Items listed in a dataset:
□ □ □ □ □ □ □

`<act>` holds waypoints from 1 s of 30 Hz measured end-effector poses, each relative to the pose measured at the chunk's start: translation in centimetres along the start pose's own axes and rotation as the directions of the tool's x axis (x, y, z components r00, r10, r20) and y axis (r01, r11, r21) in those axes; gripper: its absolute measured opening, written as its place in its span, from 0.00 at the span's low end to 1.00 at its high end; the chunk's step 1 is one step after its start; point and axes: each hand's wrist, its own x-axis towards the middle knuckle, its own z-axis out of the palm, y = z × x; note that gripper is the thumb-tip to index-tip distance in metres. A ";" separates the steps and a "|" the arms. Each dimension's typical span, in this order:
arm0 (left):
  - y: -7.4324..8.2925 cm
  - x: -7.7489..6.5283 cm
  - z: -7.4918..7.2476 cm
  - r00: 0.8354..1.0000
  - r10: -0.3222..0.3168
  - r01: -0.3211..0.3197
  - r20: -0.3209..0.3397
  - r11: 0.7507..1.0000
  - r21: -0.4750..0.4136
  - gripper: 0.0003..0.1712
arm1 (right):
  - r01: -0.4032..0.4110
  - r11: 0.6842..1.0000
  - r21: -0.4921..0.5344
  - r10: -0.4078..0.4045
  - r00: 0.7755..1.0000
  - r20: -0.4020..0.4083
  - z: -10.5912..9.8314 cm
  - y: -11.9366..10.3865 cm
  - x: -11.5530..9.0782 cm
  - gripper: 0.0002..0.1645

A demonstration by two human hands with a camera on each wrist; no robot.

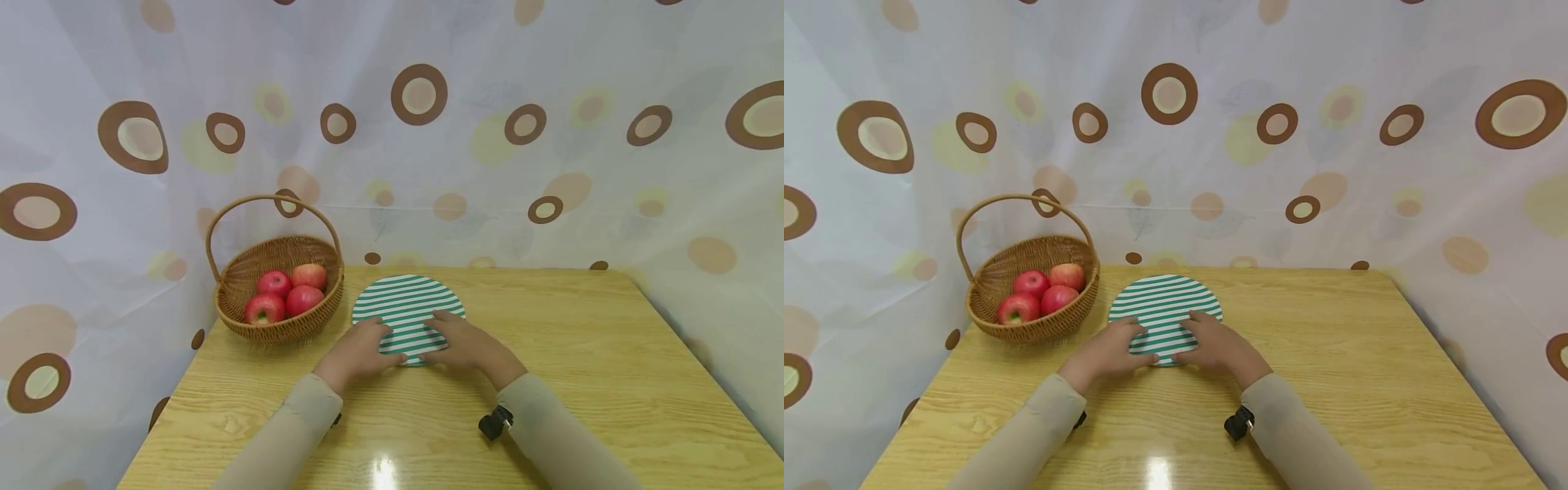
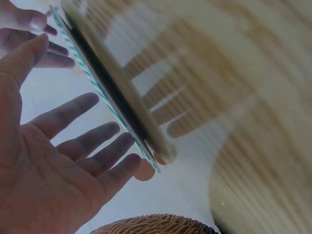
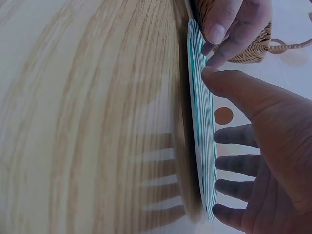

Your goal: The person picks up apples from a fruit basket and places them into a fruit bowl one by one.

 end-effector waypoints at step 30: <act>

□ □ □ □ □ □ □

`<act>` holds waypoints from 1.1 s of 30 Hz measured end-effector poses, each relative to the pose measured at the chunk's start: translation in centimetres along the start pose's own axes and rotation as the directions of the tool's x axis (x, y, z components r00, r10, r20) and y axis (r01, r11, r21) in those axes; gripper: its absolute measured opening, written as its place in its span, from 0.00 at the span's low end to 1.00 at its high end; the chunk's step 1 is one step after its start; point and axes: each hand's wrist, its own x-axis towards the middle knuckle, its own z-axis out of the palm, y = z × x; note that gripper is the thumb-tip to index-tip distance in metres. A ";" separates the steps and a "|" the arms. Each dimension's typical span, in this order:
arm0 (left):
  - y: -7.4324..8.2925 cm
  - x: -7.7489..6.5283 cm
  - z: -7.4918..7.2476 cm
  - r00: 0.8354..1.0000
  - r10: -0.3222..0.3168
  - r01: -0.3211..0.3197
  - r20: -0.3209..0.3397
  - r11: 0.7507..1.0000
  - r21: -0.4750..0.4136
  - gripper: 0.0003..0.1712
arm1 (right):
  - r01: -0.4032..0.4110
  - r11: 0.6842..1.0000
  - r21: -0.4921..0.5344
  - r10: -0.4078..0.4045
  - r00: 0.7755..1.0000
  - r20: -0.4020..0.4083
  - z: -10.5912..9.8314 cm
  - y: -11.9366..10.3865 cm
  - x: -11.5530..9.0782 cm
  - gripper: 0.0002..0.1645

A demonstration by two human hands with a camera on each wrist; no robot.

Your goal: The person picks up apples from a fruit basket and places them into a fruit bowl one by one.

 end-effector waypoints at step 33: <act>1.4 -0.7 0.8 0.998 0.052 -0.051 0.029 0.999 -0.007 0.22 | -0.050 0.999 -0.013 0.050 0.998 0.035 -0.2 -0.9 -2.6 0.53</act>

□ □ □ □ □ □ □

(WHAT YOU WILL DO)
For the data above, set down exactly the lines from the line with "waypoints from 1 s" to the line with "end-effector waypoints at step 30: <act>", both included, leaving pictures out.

(RESPONSE FOR THIS EXERCISE)
`<act>` holds waypoints from 1 s of 30 Hz measured end-effector poses, each relative to the pose measured at the chunk's start: translation in centimetres along the start pose's own axes and rotation as the directions of the tool's x axis (x, y, z components r00, r10, r20) and y axis (r01, r11, r21) in those axes; gripper: its absolute measured opening, written as its place in its span, from 0.00 at the span's low end to 1.00 at its high end; the chunk's step 1 is one step after its start; point and axes: each hand's wrist, its own x-axis towards the middle knuckle, its own z-axis out of the palm, y = z × x; note that gripper is the thumb-tip to index-tip distance in metres. A ";" separates the steps and a "|" the arms. Each dimension's typical span, in this order:
arm0 (left):
  - y: -7.4324..8.2925 cm
  - x: -7.7489..6.5283 cm
  - z: -7.4918..7.2476 cm
  - r00: 0.8354..1.0000
  - r10: -0.3222..0.3168
  - r01: -0.3211..0.3197
  - r20: -0.3209..0.3397
  - r11: 0.7507..1.0000
  - r21: -0.4750..0.4136
  - gripper: 0.0003..0.1712
arm1 (right):
  - r01: -0.4032..0.4110
  - r11: 0.6842..1.0000
  - r21: -0.4921..0.5344
  - r10: -0.4078..0.4045
  - r00: 0.7755..1.0000
  - r20: -0.4020..0.4083
  - z: -10.5912..9.8314 cm
  - y: -11.9366..10.3865 cm
  - x: -11.5530..9.0782 cm
  - gripper: 0.0002..0.1645

A demonstration by two human hands with a camera on each wrist; no robot.


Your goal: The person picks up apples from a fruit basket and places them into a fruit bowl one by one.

 end-effector waypoints at step 30: <act>

That completes the answer, and no more is expected.